私は恵たちと合流し、七海さんや猪野さんと共に行動していた。
そんな中で街中に響き渡った、悠仁の声。

「五条先生が!封印されたんだけどー?!」

息を呑み、グッと拳を握る。
だけど、頭は理解していなかった。
――あの悟が、封印された?

わかっていた。
敵の狙いは、悟だってこと。
じゃないと、悟のことを知らない一般人が「五条悟を連れて来い」なんて言わない。

「3人共、予定変更です。すぐに虎杖くんと合流します。もし封印が本当なら――終わりです。
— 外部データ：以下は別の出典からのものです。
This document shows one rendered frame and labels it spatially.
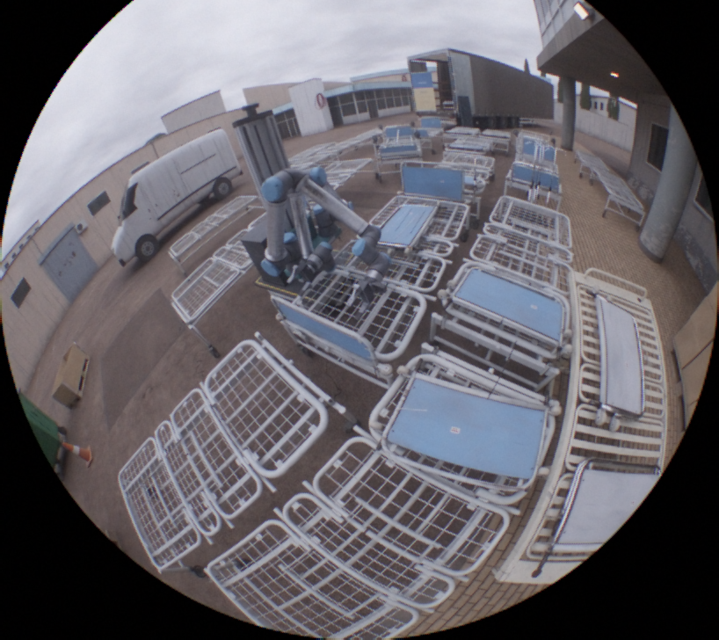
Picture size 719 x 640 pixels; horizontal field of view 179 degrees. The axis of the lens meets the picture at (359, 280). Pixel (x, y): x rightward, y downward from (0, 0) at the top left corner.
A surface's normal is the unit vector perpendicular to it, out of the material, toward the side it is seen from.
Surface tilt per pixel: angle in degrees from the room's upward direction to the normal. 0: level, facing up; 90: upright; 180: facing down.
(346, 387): 0
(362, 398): 0
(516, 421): 5
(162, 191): 88
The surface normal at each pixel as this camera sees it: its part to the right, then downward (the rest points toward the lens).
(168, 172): 0.88, 0.15
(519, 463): -0.14, -0.77
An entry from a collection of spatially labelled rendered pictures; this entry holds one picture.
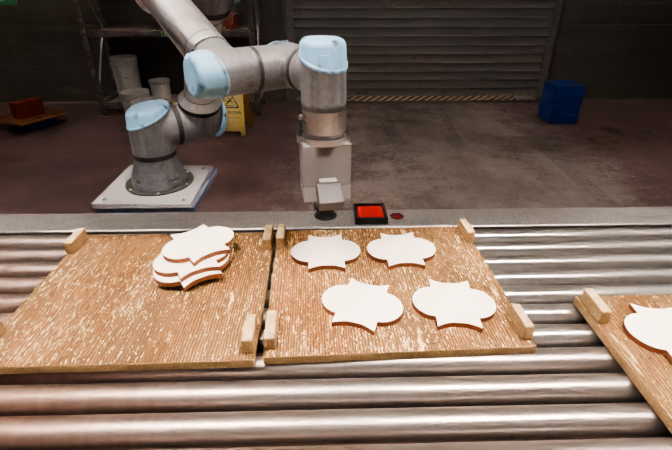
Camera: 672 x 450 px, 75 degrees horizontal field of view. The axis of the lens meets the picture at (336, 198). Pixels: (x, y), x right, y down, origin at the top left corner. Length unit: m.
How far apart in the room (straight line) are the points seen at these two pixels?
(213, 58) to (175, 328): 0.42
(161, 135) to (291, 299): 0.68
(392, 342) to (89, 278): 0.56
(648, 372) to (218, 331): 0.63
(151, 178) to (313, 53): 0.75
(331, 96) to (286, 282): 0.34
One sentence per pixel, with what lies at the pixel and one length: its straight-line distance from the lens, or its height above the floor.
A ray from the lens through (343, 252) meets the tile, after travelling 0.86.
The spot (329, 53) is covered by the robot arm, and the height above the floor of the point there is 1.33.
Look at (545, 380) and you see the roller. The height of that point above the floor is 0.92.
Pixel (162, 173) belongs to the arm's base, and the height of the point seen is 0.94.
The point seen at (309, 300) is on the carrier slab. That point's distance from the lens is 0.76.
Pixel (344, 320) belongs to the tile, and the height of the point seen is 0.95.
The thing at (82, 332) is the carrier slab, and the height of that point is 0.94.
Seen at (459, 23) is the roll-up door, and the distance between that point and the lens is 5.57.
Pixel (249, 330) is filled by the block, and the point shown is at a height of 0.96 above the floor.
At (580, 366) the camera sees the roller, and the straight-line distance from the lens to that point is 0.79.
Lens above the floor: 1.43
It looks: 27 degrees down
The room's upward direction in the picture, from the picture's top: straight up
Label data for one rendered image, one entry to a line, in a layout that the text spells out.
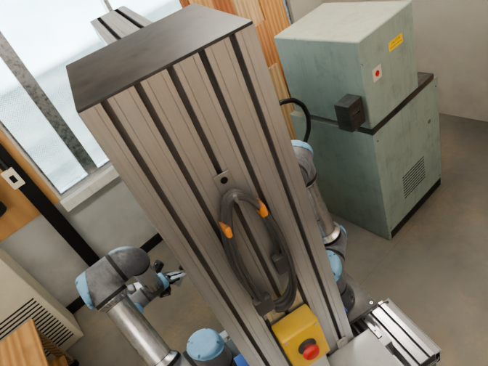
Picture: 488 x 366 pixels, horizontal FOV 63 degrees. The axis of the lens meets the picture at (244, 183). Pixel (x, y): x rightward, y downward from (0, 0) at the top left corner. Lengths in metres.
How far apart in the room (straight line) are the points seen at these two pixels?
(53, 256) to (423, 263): 2.55
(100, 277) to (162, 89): 0.96
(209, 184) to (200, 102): 0.13
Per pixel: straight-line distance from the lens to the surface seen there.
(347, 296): 1.57
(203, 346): 1.42
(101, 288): 1.40
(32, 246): 3.18
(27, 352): 2.76
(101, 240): 3.32
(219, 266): 0.69
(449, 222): 2.95
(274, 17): 3.55
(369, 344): 1.07
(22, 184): 2.88
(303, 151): 1.28
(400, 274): 2.69
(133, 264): 1.41
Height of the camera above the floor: 2.18
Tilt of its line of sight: 36 degrees down
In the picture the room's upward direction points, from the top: 24 degrees counter-clockwise
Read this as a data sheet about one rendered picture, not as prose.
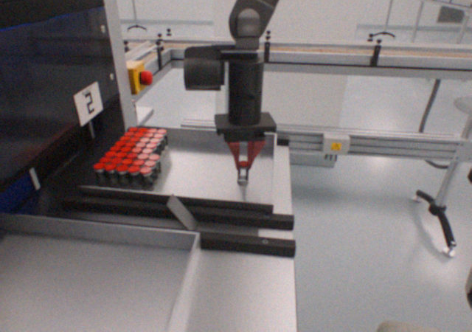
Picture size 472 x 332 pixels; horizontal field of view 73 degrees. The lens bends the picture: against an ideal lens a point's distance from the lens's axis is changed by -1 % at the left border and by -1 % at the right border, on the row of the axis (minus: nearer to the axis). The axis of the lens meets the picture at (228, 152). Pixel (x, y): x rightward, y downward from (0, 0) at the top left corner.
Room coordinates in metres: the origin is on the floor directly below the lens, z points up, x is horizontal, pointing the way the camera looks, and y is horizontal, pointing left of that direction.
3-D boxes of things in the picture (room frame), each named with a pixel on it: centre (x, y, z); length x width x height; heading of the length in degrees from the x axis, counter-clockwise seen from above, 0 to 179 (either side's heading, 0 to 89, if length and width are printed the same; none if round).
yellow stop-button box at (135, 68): (0.84, 0.27, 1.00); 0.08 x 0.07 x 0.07; 82
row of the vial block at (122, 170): (0.58, 0.19, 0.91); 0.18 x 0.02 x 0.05; 172
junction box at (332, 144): (1.38, -0.52, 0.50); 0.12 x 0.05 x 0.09; 82
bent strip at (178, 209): (0.38, 0.02, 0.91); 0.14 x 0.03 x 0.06; 82
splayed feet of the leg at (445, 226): (1.36, -1.14, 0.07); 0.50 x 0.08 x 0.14; 172
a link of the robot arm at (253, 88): (0.52, -0.02, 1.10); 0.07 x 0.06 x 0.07; 89
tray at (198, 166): (0.56, 0.08, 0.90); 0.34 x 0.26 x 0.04; 82
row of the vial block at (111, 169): (0.58, 0.21, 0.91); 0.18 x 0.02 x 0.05; 172
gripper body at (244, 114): (0.52, -0.03, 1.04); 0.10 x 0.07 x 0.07; 97
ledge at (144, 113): (0.86, 0.31, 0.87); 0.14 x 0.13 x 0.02; 82
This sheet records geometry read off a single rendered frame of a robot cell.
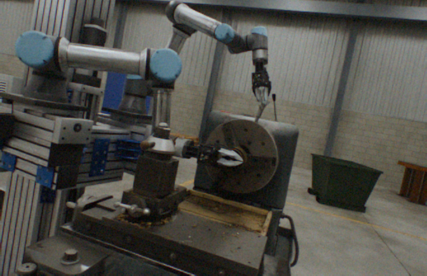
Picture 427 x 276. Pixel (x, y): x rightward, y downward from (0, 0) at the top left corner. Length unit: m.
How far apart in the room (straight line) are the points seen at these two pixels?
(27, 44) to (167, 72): 0.44
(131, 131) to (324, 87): 10.20
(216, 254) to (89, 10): 1.29
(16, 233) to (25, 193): 0.20
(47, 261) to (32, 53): 0.68
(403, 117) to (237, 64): 6.25
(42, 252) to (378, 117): 11.23
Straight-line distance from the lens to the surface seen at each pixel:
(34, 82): 1.24
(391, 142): 11.59
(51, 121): 1.14
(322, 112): 11.22
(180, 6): 1.52
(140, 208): 0.63
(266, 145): 1.17
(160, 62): 1.04
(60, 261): 0.63
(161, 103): 1.19
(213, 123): 1.37
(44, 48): 1.09
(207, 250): 0.58
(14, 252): 1.75
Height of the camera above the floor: 1.22
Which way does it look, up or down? 3 degrees down
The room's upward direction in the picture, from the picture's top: 11 degrees clockwise
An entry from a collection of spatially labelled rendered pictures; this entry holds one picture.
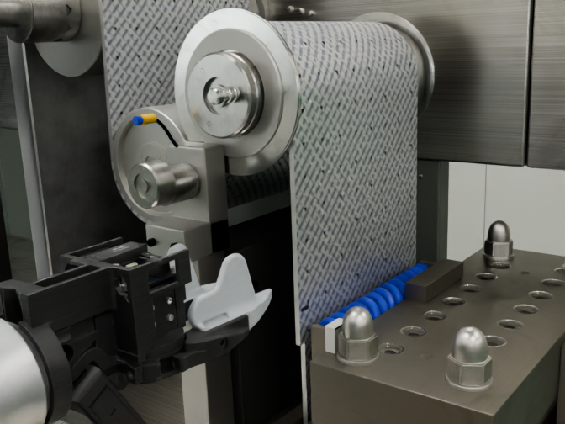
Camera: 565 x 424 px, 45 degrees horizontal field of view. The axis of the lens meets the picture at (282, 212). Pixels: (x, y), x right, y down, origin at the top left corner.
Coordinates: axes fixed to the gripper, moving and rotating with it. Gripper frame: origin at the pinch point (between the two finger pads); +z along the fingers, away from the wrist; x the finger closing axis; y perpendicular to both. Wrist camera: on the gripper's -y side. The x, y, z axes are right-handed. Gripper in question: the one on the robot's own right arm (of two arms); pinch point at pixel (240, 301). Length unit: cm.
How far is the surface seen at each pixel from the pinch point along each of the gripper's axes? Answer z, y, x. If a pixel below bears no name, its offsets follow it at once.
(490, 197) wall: 274, -53, 81
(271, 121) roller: 7.1, 13.8, 1.3
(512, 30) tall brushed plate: 40.6, 20.6, -7.9
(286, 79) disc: 7.3, 17.4, -0.4
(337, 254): 14.5, 0.1, -0.2
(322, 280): 11.8, -1.7, -0.2
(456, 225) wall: 274, -68, 98
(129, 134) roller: 8.3, 12.0, 21.4
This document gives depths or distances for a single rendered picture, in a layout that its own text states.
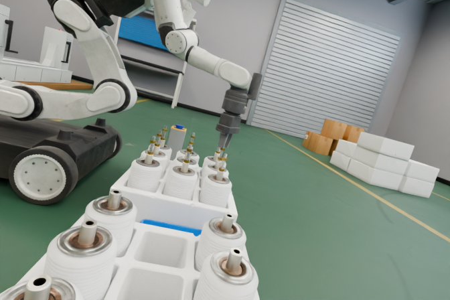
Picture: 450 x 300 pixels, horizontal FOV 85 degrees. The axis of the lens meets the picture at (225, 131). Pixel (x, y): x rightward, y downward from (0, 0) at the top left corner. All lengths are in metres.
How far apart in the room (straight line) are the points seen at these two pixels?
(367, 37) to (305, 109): 2.22
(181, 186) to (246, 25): 5.58
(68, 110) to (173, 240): 0.77
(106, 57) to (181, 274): 0.88
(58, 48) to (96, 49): 3.32
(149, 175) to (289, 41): 5.71
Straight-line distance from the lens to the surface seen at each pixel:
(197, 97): 5.91
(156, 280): 0.55
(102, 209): 0.55
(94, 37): 1.15
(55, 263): 0.45
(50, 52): 4.46
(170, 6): 0.96
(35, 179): 1.07
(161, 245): 0.65
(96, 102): 1.12
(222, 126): 0.86
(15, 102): 1.25
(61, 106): 1.22
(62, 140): 1.08
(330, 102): 6.66
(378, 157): 3.22
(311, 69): 6.42
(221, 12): 6.17
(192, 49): 0.94
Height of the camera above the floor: 0.52
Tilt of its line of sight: 8 degrees down
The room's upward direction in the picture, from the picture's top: 15 degrees clockwise
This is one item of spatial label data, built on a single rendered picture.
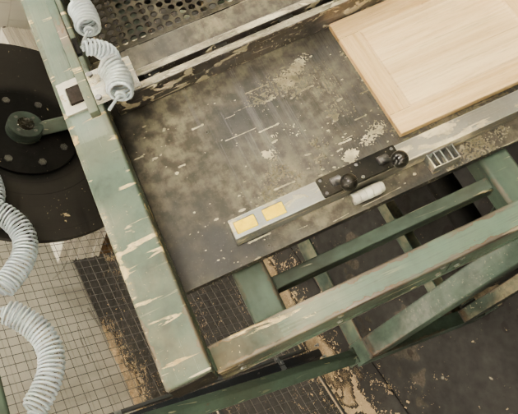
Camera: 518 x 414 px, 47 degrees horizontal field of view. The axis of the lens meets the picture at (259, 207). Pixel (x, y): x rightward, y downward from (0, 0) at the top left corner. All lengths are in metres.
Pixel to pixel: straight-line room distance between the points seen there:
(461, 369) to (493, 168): 1.73
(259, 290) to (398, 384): 2.12
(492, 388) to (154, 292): 2.10
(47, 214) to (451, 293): 1.29
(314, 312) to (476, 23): 0.87
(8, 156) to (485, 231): 1.34
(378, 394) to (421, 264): 2.27
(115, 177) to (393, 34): 0.79
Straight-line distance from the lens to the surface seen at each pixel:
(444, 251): 1.31
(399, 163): 1.26
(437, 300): 2.08
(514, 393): 3.00
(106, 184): 1.37
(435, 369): 3.20
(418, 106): 1.50
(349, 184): 1.23
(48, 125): 1.99
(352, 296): 1.26
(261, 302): 1.34
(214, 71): 1.56
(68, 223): 1.83
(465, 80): 1.57
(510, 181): 1.51
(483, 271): 1.96
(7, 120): 1.97
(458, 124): 1.47
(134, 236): 1.30
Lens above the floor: 2.43
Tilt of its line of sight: 38 degrees down
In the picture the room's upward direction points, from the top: 97 degrees counter-clockwise
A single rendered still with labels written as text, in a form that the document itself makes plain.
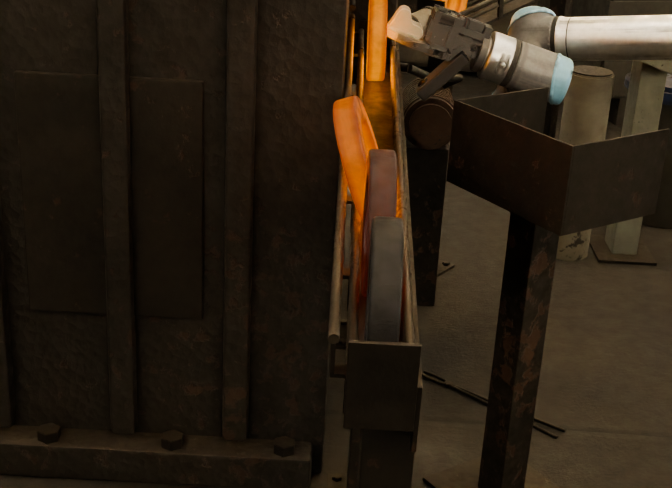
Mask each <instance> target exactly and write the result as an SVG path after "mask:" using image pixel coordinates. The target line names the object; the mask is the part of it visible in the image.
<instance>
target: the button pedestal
mask: <svg viewBox="0 0 672 488"><path fill-rule="evenodd" d="M667 73H668V74H671V75H672V60H633V63H632V69H631V76H630V82H629V88H628V95H627V101H626V108H625V114H624V120H623V127H622V133H621V137H623V136H628V135H634V134H639V133H645V132H650V131H656V130H658V125H659V119H660V114H661V108H662V102H663V96H664V90H665V84H666V78H667ZM642 219H643V217H639V218H635V219H630V220H626V221H622V222H618V223H614V224H610V225H607V228H606V235H598V234H591V236H590V243H589V245H590V247H591V249H592V251H593V253H594V255H595V257H596V259H597V261H598V263H616V264H634V265H652V266H656V265H657V263H656V261H655V260H654V258H653V256H652V255H651V253H650V251H649V250H648V248H647V247H646V245H645V243H644V242H643V240H642V238H641V237H640V231H641V225H642Z"/></svg>
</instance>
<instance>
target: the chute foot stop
mask: <svg viewBox="0 0 672 488"><path fill-rule="evenodd" d="M421 349H422V345H421V344H419V343H401V342H383V341H366V340H348V356H347V372H346V387H345V403H344V419H343V428H357V429H375V430H393V431H411V432H413V428H414V418H415V408H416V398H417V388H418V378H419V368H420V359H421Z"/></svg>
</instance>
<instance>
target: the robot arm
mask: <svg viewBox="0 0 672 488"><path fill-rule="evenodd" d="M426 25H427V26H426V29H425V32H424V34H423V30H422V25H421V24H420V23H418V22H416V21H413V20H412V17H411V10H410V8H409V7H408V6H406V5H402V6H400V7H399V8H398V9H397V11H396V12H395V14H394V15H393V17H392V18H391V20H390V21H389V22H388V23H387V37H388V38H390V39H393V40H395V41H397V42H399V43H401V44H403V45H405V46H408V47H410V48H412V49H415V50H418V51H421V52H423V53H425V54H427V55H429V56H432V57H435V58H438V59H442V60H444V59H445V61H443V62H442V63H441V64H440V65H439V66H438V67H437V68H435V69H434V70H433V71H432V72H431V73H430V74H429V75H427V76H426V77H425V78H423V79H422V80H420V82H419V83H418V84H417V85H416V87H415V88H416V94H417V96H418V97H419V98H420V99H421V100H422V101H426V100H427V99H428V98H430V97H431V96H433V95H434V94H435V93H436V91H438V90H439V89H440V88H441V87H442V86H443V85H444V84H446V83H447V82H448V81H449V80H450V79H451V78H452V77H454V76H455V75H456V74H457V73H458V72H459V71H461V70H462V69H463V68H464V67H465V66H466V65H467V64H469V59H468V57H469V58H472V59H471V63H470V70H473V71H476V72H477V76H478V78H481V79H484V80H486V81H489V82H492V83H495V84H498V85H497V89H496V90H495V91H494V92H493V93H492V95H493V94H500V93H508V92H515V91H522V90H529V89H537V88H544V87H549V91H548V98H547V102H549V103H550V104H551V105H553V104H555V105H559V104H560V103H561V102H562V101H563V99H564V97H565V95H566V93H567V90H568V88H569V85H570V82H571V78H572V74H573V68H574V65H573V61H613V60H672V14H671V15H631V16H591V17H564V16H556V15H555V13H554V12H553V11H551V10H550V9H548V8H545V7H538V6H528V7H524V8H522V9H520V10H518V11H517V12H515V14H514V15H513V16H512V19H511V23H510V25H509V27H508V31H507V33H508V36H507V35H504V34H502V33H499V32H496V31H494V32H493V33H492V31H493V28H492V26H491V25H489V24H486V23H483V22H480V21H478V20H475V19H472V18H469V17H466V16H463V15H461V13H459V12H456V11H455V10H451V9H448V8H445V7H442V6H440V5H437V4H435V5H434V7H433V9H432V12H431V14H430V15H429V17H428V20H427V23H426ZM471 45H475V47H474V48H470V46H471Z"/></svg>
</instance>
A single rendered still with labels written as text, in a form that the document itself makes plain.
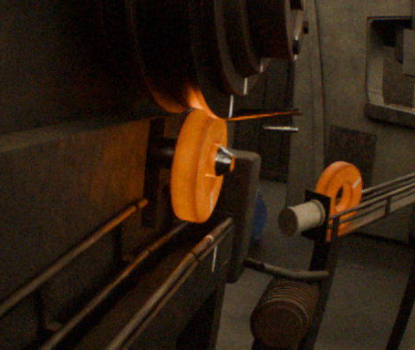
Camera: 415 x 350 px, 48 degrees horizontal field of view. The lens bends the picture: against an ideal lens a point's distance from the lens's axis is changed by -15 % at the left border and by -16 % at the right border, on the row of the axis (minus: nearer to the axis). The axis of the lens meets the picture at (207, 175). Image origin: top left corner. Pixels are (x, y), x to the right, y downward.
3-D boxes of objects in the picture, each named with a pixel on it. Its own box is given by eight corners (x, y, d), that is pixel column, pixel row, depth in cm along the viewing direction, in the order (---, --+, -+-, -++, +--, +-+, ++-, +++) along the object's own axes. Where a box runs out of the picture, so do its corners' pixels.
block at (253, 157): (181, 275, 101) (193, 149, 96) (193, 263, 108) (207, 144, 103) (235, 286, 98) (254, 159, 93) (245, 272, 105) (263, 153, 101)
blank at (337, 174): (320, 241, 119) (330, 244, 116) (304, 190, 111) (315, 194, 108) (357, 197, 124) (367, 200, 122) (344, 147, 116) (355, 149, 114)
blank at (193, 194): (169, 133, 65) (195, 137, 65) (207, 92, 79) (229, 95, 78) (171, 240, 73) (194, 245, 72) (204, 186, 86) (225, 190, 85)
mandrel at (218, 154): (126, 136, 81) (119, 163, 80) (116, 126, 77) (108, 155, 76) (238, 152, 77) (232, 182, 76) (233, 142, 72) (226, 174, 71)
この国の人間、全て」

七海さんの言葉に、ざわついた胸を落ち着けていく。
悟は……強い。
現代最強がそう簡単に封印されるわけない。

みんなで声のする方へ走っていく。
足取りは重かった。

「恵……悟は、大丈夫だよね?」

例え最強だからと、いつも大丈夫なわけではない。
悟だって弱い部分はある。
特に……あの人が絡むことでは。

それでも、認めたくなかった。
恩師とも言える人が、封印。

「わかんねぇ。虎杖の勘違いだと、思いたい」

そんなことを言いながらも、恵は私と違って、とても冷静だった。

もしあの時、悟と別れずに一緒にいたら、何か変わっていただろうか。